Übersehen wird bei Innovationsdynamiken häufig der Zusammenhang zwischen Produktions- und Innovationskapazitäten. Mit der Verlagerung von Produktion aus den USA nach China verschob sich auch die Innovationskraft dorthin. Wo Produktionsprobleme entstehen, wächst auch das Know-how für ihre Lösung.
Darüber hinaus beschleunigen staatliche Investitionen die Anwendung von Innovationen in Bereichen, die sozial relevant, aber wenig profitabel sind. Der schnell sichtbare gesellschaftliche Nutzen dürfte – ebenso wie der aus der kolonialen Erfahrung gewachsene Glaube in technologischen Fortschritt als Mittel zur nationalen Selbstbestimmung – zu einer hohen Technologieakzeptanz der Gesellschaft beitragen: Laut einer Ipsos-Umfrage 2024 stimmten 83 Prozent der Befragten in China zu, dass KI positive Auswirkungen auf ihr Alltagsleben haben werde – der höchste Wert weltweit.
Innovation nicht dem Zufall des Wettbewerbs zu überlassen, ist nicht ohne volkswirtschaftliche Risike
Die staatliche Förderung hat in China zur grünen Technologieführerschaft, aber auch in eine Überangebotssituation in der Solar-PV- und EV-Batterie-Industrie geführt. Preiskämpfe zwischen Konkurrenten, die in China unter dem Begriff „Involution“ politisch problematisiert werden, lassen Preise teils unter Produktionskosten fallen. Destruktiver Wettbewerb, Subventionsbetrug und fehlende Gewinne für Investitionen in Qualitäts- und Technologiefortschritte veranlassen China und das Ausland, regulierend gegen „Überkapazitäten“ einzugreifen.
„Involution“ meint in China aber auch die „Überproduktion an Hochschulabsolvent:innen“, selbst in technischen Fächern. Immer mehr gut ausgebildete junge Menschen finden in China keinen adäquaten Job. 2023 erreichte die Jugendarbeitslosigkeitsrate in China mit etwa 21 Prozent ihren Rekordwert. 2021 hatten davon über 42 Prozent einen Bachelor- oder höheren Abschluss und stammten aus Chinas Städten.
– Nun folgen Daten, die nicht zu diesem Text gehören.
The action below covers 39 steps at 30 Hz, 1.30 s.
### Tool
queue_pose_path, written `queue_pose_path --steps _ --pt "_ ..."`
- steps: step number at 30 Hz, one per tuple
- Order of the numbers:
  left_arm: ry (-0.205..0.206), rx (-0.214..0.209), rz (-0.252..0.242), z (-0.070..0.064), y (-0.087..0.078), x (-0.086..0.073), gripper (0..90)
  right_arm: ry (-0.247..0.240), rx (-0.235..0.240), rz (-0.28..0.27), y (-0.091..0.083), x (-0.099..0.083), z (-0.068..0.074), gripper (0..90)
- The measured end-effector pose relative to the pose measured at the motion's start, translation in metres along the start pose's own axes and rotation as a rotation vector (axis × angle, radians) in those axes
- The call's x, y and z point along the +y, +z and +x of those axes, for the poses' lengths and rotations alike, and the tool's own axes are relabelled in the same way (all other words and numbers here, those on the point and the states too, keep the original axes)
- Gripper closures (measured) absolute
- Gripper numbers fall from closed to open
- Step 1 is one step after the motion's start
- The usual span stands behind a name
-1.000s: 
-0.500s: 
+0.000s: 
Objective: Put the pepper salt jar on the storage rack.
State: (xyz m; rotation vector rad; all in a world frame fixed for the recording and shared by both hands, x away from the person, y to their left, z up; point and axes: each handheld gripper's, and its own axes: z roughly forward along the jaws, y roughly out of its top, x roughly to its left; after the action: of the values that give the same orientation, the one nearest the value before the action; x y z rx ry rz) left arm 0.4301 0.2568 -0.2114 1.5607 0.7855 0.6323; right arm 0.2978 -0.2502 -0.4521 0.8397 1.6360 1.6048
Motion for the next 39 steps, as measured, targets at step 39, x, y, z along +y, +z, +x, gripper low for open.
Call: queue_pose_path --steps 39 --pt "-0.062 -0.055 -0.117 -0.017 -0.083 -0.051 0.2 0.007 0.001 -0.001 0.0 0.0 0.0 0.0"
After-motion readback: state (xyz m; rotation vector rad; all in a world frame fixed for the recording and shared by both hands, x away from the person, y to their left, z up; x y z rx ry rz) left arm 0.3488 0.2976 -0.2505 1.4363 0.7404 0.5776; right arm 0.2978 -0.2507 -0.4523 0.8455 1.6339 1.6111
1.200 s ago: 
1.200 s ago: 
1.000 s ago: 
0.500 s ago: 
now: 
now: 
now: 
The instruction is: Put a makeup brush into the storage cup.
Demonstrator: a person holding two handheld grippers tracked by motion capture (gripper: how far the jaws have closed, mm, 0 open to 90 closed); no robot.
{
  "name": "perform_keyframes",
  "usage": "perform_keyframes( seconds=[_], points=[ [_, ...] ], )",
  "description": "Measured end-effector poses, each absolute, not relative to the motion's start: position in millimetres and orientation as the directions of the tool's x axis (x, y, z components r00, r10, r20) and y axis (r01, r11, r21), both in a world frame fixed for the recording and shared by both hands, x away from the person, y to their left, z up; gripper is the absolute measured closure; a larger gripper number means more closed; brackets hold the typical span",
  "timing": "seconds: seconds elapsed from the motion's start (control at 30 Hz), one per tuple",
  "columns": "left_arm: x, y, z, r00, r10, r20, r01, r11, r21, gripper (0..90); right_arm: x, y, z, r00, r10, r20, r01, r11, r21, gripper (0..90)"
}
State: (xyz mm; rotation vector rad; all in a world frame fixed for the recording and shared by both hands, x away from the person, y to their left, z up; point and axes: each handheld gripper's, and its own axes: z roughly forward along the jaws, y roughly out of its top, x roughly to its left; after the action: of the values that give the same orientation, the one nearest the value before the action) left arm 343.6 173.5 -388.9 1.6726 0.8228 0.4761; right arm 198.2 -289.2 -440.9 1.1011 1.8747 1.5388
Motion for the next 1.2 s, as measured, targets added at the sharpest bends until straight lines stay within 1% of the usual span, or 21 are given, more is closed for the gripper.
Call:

Der staatliche Automatisierungsschub und der Einsatz von KI verschärfen diese Entwicklung weiter.
Gelingt es China nicht, seine technologische Dynamik in soziale Teilhabe umzusetzen, droht dem Einparteienstaat ein Verlust seines gesellschaftlichen Rückhalts. Schließlich muss sich auch dort die Regierung fragen lassen, warum die Bevölkerung die hohen Kosten für Innovation trägt, ohne vom Ertrag zu profitieren. Es bleibt abzuwarten, ob Chinas kommender 15. Fünfjahresplan Antworten darauf liefert.
Die EU täte gut daran, aus Erfolgen ebenso wie Fehlentwicklungen von Chinas staatlich gelenktem Innovations-Ökosystem zu lernen. Ein sozioökonomisch progressives Entwicklungsmodell, das die notwendige Transformation der Ökonomie mit breiter gesellschaftlicher Teilhabe verbinden kann, wäre Europas stärkste Antwort auf die geopolitische Systemkonkurrenz – im In- wie im Ausland.